The gravity slingshot: free velocity

In the book

Grace discovers Rocky can use the gravity of a Tau Ceti system planet to gain speed without burning fuel. A well-calculated gravity assist can provide the Δv Rocky needs to reach Erid.

The science behind it

A gravity assist leverages a planet's orbital motion around its star. When a ship approaches a planet from the right direction, the planet gravitationally "captures" the ship, accelerates it, and releases it again. In the planet's reference frame, the ship exits the same way it entered; but in the star system frame, the ship has gained speed.

It violates no laws: the energy comes from the planet's orbital momentum. The ship gains energy; the planet loses exactly the same amount (but since the planet is immensely more massive, its velocity change is immeasurably small — Earth doesn't notice having accelerated the Voyager probe).

NASA has used this technique in virtually all its interplanetary missions: Voyager, Cassini, New Horizons, Galileo. Without gravity assists, many of these missions would be physically impossible with available technology.

For Rocky, a well-calculated gravity assist can provide the missing Δv to reach Erid. The cost: extra time on the trajectory and precision in the calculation. What Grace does is exactly what NASA engineers do for real probes.

Key terms

Gravity assist
Maneuver using a planet's gravity and motion to change a ship's speed and direction without burning fuel. Also called "gravitational slingshot."
Orbital momentum
Product of mass and orbital velocity. Conserved in the system: what the ship gains, the planet loses (though the planet barely notices due to its enormous mass).
Perihelion / Aphelion
Closest (perihelion) and farthest (aphelion) points of an elliptical orbit from the star. At perihelion the ship moves fastest; at aphelion, slowest.

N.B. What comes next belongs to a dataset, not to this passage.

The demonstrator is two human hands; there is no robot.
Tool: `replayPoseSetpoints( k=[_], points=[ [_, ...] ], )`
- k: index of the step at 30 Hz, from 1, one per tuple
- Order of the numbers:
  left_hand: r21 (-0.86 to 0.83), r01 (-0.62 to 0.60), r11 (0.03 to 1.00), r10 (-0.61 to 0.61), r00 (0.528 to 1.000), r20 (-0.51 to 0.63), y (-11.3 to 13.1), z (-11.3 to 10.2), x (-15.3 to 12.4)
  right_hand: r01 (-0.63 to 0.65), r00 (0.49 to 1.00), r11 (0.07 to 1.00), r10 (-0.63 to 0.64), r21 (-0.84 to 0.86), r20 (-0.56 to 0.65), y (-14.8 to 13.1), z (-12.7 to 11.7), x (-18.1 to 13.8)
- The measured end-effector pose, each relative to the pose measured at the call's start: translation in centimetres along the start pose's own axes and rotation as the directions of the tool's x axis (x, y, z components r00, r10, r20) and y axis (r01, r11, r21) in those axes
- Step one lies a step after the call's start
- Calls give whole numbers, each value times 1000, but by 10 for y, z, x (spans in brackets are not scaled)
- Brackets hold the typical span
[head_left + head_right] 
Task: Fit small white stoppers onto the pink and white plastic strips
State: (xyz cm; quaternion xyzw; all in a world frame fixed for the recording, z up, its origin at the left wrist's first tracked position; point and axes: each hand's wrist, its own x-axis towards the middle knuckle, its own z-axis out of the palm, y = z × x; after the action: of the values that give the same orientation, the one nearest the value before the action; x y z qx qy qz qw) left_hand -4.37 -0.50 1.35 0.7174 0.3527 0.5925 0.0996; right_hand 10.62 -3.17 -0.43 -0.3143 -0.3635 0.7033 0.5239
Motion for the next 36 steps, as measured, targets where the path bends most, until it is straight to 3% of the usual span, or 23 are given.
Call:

Rocky's route: 40 years of travel home

In the book

Grace calculates Rocky's exact trajectory to reach Erid. It won't be fast: the journey takes decades. But it's possible. Rocky won't return in Grace's lifetime, and Grace can't go with him.

The science behind it

Interstellar distances mean even the most efficient journey takes decades. At significant relativistic speeds, travel time compresses for Rocky, but not enough to make it quick from the outside. Rocky will return to Erid; it just won't be soon.

Calculating the return trajectory is a three-body orbital mechanics problem: the ship (Rocky), the star (Tau Ceti), and the system's planets. It has no exact analytical solution; it's solved numerically with computers.

Grace must calculate not just the trajectory, but also the launch window: the exact moment Rocky must depart so that his trajectory and Erid's future position coincide at the arrival point. Orbital mechanics is unforgiving: arriving a day early or late can mean missing the planet by millions of kilometers.

Key terms

Launch window
Time period (sometimes very short) when celestial body positions allow an efficient trajectory between origin and destination. Outside the window, the journey requires much more fuel.
Three-body problem
Classical mechanics problem of predicting the motion of three objects gravitationally attracting each other. Has no general exact solution; only solvable numerically.